_PROVIDED DATA_:
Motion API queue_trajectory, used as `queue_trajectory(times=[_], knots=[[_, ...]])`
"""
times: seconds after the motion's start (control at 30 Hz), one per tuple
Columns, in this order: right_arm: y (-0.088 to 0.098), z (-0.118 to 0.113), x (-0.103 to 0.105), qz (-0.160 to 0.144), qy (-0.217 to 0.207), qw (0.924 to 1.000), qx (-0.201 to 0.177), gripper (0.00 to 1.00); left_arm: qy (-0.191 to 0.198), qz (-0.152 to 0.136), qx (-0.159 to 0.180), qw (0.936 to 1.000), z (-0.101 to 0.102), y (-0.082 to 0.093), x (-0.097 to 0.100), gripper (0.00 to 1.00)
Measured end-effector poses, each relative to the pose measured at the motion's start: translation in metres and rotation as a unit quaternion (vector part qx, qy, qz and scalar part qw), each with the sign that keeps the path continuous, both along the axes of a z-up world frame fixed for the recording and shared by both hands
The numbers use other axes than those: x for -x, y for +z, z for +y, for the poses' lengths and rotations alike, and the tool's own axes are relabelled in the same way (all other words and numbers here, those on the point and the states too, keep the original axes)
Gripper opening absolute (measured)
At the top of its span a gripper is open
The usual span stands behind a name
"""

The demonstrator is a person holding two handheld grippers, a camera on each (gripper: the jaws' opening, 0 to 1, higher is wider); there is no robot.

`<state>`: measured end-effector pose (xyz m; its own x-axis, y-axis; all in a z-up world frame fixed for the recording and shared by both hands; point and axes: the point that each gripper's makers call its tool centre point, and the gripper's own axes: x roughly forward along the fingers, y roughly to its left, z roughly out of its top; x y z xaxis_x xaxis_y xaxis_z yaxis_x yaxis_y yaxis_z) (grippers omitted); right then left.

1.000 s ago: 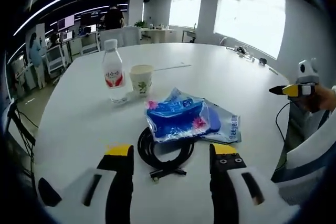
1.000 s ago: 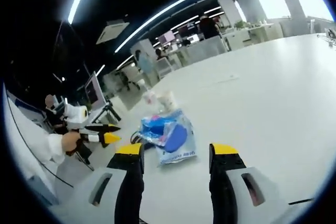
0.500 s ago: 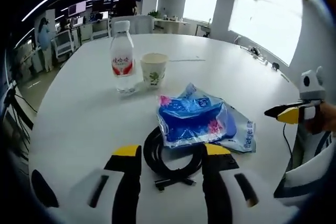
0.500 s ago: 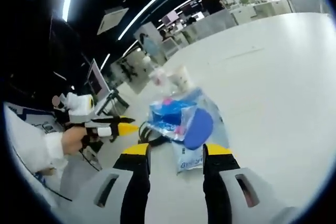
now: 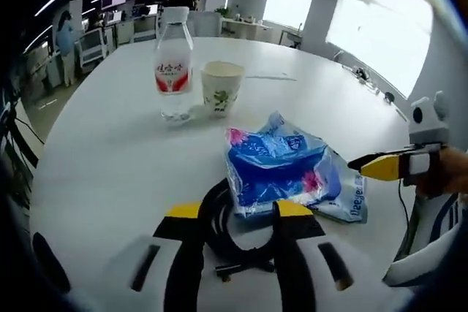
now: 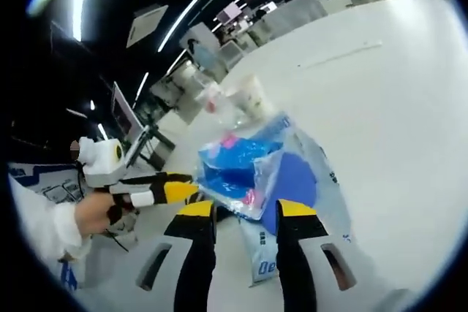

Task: Arrange the tabletop items into an orderly group along one side of the table until the central work area is clear of visible clutter.

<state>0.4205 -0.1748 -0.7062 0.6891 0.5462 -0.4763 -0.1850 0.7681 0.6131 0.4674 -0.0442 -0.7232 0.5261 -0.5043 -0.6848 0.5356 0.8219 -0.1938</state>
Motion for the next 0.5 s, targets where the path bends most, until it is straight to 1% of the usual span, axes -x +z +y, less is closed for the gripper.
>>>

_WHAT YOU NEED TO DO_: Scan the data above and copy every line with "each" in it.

_YOUR SOLUTION_:
Measured end-effector poses, each relative to the pose measured at the motion's start: translation in metres and rotation as a unit quaternion (vector part qx, qy, qz and scalar part qw), each with the sign that keeps the path continuous, both along the axes of a z-up world frame fixed for the recording and shared by both hands
The demonstrator is a person holding two handheld grippers, a camera on each (gripper: the jaws' opening, 0 to 1, higher is wider); there is no robot.
`<state>`: measured end-effector pose (xyz m; its own x-axis, y-axis; all in a z-up world frame fixed for the recording and shared by both hands; point and axes: the point that each gripper's makers call its tool centre point, and the gripper's own axes: x roughly forward along the fingers, y roughly to its left, z roughly out of its top; x y z xaxis_x xaxis_y xaxis_z yaxis_x yaxis_y yaxis_z) (grippers omitted); right then left.

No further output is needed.